Task to complete :: Give back the full listing, exactly as it is.

Data ::
****************************************
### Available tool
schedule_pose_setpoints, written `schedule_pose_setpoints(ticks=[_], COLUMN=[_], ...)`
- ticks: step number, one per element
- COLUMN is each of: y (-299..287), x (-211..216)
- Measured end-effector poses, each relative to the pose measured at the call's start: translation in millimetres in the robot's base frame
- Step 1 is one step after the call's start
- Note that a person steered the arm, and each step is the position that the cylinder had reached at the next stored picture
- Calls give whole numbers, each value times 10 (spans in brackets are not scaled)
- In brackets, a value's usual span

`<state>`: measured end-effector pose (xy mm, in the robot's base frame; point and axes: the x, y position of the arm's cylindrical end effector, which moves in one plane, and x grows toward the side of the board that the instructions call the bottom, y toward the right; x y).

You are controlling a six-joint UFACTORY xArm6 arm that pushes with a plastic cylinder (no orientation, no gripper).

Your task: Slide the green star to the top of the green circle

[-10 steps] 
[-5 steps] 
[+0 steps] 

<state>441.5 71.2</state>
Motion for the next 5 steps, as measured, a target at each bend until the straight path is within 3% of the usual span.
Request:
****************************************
Task solution ::
### Available tool
schedule_pose_setpoints, written `schedule_pose_setpoints(ticks=[_], COLUMN=[_], ...)`
- ticks: step number, one per element
- COLUMN is each of: y (-299..287), x (-211..216)
- Measured end-effector poses, each relative to the pose measured at the call's start: translation in millimetres in the robot's base frame
- Step 1 is one step after the call's start
- Note that a person steered the arm, and each step is the position that the cylinder had reached at the next stored picture
- Calls give whole numbers, each value times 10 (spans in brackets are not scaled)
- In brackets, a value's usual span

`<state>`: measured end-effector pose (xy mm, in the robot's base frame; point and axes: the x, y position of the arm's cylindrical end effector, which moves in one plane, and x grows toward the side of the board that the instructions call the bottom, y toward the right; x y).

You are controlling a six-joint UFACTORY xArm6 arm that pushes with a plastic cylinder (no orientation, no gripper).

Your task: Slide the green star to the top of the green circle

[-10 steps] 
[-5 steps] 
[+0 steps] 

<state>441.5 71.2</state>
Motion for the next 5 steps, as measured, a target at each bend until the straight path is within 3% of the usual span.
Request:

No further work remains on the exercise.